Virginia Tech lost to Pittsburgh 17-13 this past Saturday at home, causing Beamer to say in his postgame briefing that changes were coming in response to being 2-3.
“We’re not staying where we are right now,” Beamer said. “Where we are right now, it’s not good enough.”
That’s where Iowa stood back in January after being demolished by Tennessee 45-28 in the TaxSlayer Bowl.
Oh, by the way, Tennessee fell to 2-3 on Saturday, losing 24-20 to Arkansas at home.
It just shows that the situation rarely is as good or as bad as it might seem. That has especially been the case under Ferentz.
I can’t tell you how many times I’ve heard or read that Ferentz was finished, that the game has passed him by and that he was too stubborn, too rigid and too secure to do anything about it.
It was premature to think that way, just like it’s premature to think that Iowa has arrived again.
I’d be willing to bet a farm if owned one that Ferentz will downplay everything when he meets with the media on Tuesday.
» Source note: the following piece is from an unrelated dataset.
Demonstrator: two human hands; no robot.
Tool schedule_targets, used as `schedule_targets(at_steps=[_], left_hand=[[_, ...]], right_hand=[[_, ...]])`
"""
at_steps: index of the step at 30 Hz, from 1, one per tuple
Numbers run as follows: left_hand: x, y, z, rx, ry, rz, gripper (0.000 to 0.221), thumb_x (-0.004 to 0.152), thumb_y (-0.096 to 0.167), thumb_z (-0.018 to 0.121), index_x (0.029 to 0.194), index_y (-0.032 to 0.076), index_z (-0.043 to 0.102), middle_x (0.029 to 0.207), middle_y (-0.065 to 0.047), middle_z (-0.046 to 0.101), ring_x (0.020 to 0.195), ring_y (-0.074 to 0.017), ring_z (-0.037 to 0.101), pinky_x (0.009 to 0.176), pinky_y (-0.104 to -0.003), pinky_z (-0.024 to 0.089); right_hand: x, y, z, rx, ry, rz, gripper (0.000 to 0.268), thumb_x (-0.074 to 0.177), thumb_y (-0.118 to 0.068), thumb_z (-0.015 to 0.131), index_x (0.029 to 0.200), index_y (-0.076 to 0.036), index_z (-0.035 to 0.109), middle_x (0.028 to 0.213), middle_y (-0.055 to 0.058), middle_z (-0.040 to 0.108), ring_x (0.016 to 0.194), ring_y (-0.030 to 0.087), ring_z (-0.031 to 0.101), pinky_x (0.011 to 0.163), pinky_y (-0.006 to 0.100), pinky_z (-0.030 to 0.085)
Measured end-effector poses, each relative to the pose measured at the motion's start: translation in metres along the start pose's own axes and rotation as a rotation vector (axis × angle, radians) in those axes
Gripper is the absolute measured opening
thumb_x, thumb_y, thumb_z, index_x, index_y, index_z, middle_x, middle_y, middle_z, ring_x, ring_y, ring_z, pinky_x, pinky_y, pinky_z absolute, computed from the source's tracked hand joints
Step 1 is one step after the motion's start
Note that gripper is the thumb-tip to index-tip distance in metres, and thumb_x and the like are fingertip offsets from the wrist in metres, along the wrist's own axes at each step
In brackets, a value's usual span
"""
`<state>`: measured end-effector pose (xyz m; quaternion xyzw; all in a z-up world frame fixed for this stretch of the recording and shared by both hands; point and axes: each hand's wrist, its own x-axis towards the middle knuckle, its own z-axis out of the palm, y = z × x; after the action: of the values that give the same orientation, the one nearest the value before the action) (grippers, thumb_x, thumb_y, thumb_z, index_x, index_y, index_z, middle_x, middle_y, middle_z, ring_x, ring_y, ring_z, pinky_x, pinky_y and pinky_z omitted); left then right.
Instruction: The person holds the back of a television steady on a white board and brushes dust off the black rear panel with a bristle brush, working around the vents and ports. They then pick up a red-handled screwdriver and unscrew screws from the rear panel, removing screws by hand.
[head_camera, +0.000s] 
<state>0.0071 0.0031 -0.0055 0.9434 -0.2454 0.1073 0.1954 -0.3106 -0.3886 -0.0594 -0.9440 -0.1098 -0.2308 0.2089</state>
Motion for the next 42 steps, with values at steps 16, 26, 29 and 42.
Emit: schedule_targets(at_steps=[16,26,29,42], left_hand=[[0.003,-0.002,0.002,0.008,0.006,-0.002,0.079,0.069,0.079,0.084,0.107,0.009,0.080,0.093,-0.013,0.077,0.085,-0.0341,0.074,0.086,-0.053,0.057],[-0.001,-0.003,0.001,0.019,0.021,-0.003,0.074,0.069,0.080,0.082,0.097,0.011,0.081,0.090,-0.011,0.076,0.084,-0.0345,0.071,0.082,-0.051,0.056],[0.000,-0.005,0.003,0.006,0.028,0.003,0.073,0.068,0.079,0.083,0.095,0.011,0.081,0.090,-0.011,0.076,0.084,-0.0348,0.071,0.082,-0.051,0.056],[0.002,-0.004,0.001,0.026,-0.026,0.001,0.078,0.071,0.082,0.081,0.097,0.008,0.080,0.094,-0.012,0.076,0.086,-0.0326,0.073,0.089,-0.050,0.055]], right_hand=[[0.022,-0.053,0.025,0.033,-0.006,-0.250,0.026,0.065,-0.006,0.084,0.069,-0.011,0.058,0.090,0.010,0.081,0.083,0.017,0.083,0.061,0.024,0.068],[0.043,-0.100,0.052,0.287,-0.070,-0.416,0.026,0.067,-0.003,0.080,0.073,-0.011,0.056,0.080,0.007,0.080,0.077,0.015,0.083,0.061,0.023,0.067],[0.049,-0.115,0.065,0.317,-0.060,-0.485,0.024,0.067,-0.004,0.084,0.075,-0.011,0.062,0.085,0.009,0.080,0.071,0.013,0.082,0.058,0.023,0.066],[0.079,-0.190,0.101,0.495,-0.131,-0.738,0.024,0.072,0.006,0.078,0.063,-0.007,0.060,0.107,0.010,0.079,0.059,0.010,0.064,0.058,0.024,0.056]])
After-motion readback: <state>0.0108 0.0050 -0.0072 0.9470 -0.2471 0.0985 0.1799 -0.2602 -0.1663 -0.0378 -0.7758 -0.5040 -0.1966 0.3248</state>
His offense might not be as predictable as before, but Ferentz is when it comes to dealing with success, even New Kirk.
He will praise his players for being focused and determined and will show appreciation for being ranked again.
But the self-promotion won’t go much beyond that, nor should it.
All that will matter by Tuesday is preparing for a 4-1 Illinois team that just defeated Nebraska at home this past Saturday.
Iowa’s 2015 schedule is evolving on a weekly basis to where Illinois and Indiana might be considered bigger wins by the end of the season than Nebraska or Wisconsin.
That’s why you just have to let the season play out before reaching any conclusions, good or bad.
It was suggested heading into the Iowa-Wisconsin game that the winner would be in the driver’s seat for the Big Ten West Division title. Really?
How can a team be in the driver’s seat after playing just one of eight conference games? Iowa hasn’t even opened the car door yet.
That doesn’t diminish what Iowa has accomplished so far this season. Just don’t get carried away at this still early stage of the season.
The decision to switch quarterbacks from Jake Rudock to C.J. Beathard after last season now looks brilliant, considering Beathard is 6-0 as a starter.
In fairness, though, Iowa was 5-1 under Rudock midway through last season, including 2-0 in the conference. The West Division title was well within reach until the roof caved in at the end.
You’d like to think that the current team is too unified and driven to unravel down the stretch. That could be the case, but only time and Iowa’s performance will tell.
Perhaps one of the biggest reasons for optimism is the performance of the Iowa seniors, particularly offensive guard Jordan Walsh, who is quietly playing at a star level, along with senior center Austin Blythe and senior defensive ends Drew Ott and Nate Meier.
Leadership comes in different ways, but nothing sets a better example than seniors getting it done on the field.